What are the elements of this crime?

Wisconsin Jury Instruction 1343 provides the elements of being a felon in possession of a firearm.  In order to prove that the defendant committed this crime two things must be shown:

  1. The defendant possessed a firearm; and
  2. The defendant had been convicted of a felony before the date of the offense.

The term firearm refers to a weapon which acts by the force of gunpowder – it isn’t necessary that the firearm be loaded or unloaded.  Possession of the firearm means that the defendant knowingly had actual physical control of a firearm.  Alternatively, possession can be shown when the firearm is found in an area the defendant controls, and the defendant intends to exercise control over that area.  In order to prove possession of the firearm, the State does not need to show that the defendant owned the firearm.

Finally, more than one person can share possession.  More than one person can exercise control of the item.  It does not matter than both individuals can exercise control over the same item at the same time.
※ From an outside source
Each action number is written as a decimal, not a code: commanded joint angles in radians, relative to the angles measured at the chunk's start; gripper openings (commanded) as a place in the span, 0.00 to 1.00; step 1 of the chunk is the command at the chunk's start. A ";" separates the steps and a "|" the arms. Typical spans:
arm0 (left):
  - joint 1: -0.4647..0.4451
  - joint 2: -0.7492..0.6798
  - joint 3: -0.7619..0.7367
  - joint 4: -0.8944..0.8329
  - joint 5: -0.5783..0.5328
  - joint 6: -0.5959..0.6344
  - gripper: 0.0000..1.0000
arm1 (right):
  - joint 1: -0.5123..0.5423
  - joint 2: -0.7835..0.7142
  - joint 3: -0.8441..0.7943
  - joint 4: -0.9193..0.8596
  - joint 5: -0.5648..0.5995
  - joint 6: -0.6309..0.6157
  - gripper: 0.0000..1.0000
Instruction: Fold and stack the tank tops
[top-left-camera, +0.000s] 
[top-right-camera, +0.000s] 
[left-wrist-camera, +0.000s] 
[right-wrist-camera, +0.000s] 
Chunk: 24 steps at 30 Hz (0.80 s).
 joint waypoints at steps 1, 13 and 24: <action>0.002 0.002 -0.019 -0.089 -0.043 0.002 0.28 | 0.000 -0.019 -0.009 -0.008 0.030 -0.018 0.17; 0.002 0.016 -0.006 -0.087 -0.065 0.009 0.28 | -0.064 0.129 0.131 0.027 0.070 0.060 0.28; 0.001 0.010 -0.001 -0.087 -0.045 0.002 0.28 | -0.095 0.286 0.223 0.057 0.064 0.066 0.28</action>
Our Milwaukee defense lawyers regularly defend felon in possession of a firearm cases at jury trial.  Juries can be touchy when listening to cases involving guns.  Your defense attorney should understand how to handle juries when defending this issue.  When your life is on the line it’s important that your criminal attorney knows exactly what he is doing.  Hiring skilled attorneys like those at Van Severen Law Office could mean the difference between winning and losing your case.
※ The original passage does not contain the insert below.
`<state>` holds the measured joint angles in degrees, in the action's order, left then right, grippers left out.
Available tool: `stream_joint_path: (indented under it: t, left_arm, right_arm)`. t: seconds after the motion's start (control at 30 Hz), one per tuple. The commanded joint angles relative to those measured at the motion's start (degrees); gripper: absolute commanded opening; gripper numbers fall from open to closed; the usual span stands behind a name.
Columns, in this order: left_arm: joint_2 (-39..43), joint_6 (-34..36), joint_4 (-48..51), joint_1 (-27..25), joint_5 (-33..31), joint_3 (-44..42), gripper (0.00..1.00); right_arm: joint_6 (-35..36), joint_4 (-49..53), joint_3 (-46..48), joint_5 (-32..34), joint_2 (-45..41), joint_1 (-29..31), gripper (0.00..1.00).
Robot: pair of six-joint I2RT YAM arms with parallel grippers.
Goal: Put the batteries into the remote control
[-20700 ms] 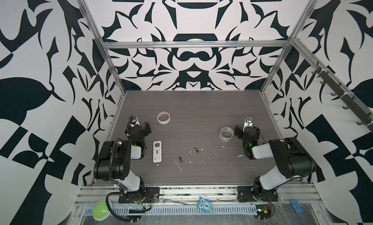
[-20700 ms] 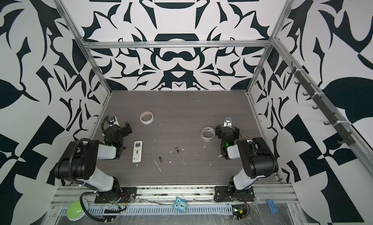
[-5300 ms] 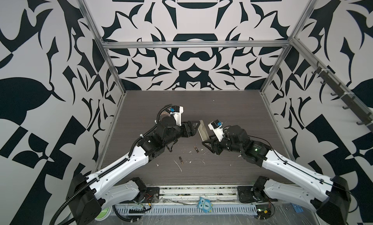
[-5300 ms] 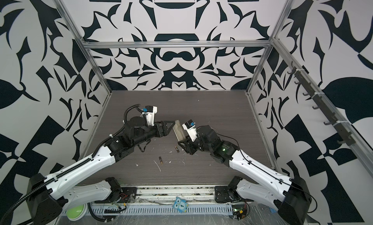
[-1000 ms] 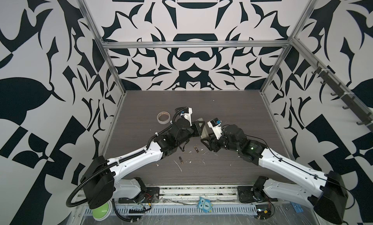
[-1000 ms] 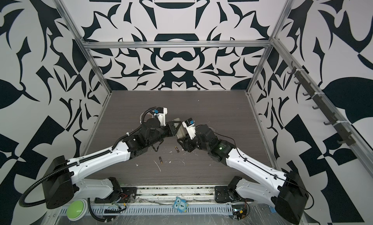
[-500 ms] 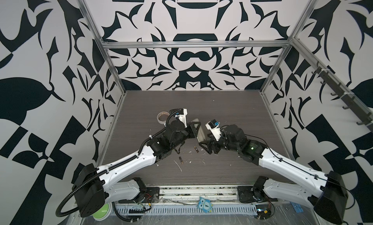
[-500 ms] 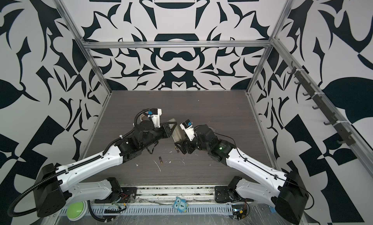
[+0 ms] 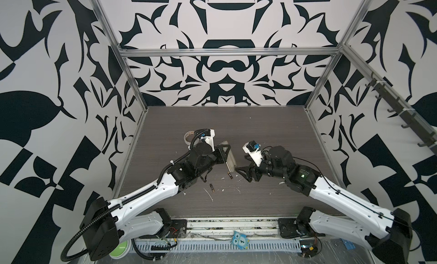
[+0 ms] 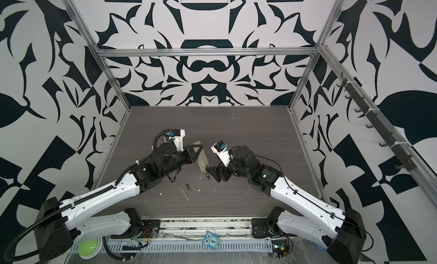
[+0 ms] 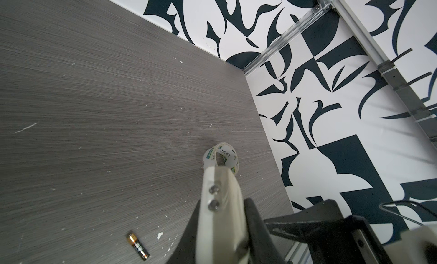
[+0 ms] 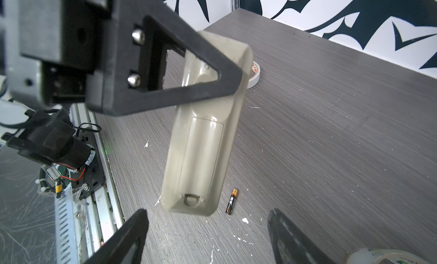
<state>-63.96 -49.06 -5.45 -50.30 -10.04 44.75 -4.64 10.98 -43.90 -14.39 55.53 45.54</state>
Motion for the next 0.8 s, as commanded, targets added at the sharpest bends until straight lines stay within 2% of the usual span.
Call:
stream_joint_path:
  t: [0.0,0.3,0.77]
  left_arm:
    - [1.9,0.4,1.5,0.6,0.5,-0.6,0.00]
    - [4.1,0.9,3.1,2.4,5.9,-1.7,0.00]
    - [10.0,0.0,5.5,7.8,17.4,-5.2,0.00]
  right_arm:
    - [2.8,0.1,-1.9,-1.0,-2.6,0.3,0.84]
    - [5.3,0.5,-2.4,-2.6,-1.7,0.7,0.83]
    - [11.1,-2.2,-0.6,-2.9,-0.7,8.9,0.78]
A felon possesses a firearm.
If you’re a felon, possession of a firearm is a felony. Contact Van Severen Law Office for serious gun crime defense.

Is this law constitutional?

The right to bears arms amendment to the state constitution certainly did not invalidate section 941.29.   State v. Thomas, 2004 WI App 115, 274 Wis.2d 513, 683 N.W.2d 497.  The statute is not unconstitutionally vague or overboard and does not deny the equal protection of laws.  Id.  The Wisconsin Court of Appeals also rejected an “as applied” challenge in State v. Culver , 2018 WI App 55, 384 Wis.2d 222, 918 N.W.2d 103, where the defendant claimed the statute was defective in failing to distinguish between violent and non-violent felonies.

The felon in possession of a firearm privilege.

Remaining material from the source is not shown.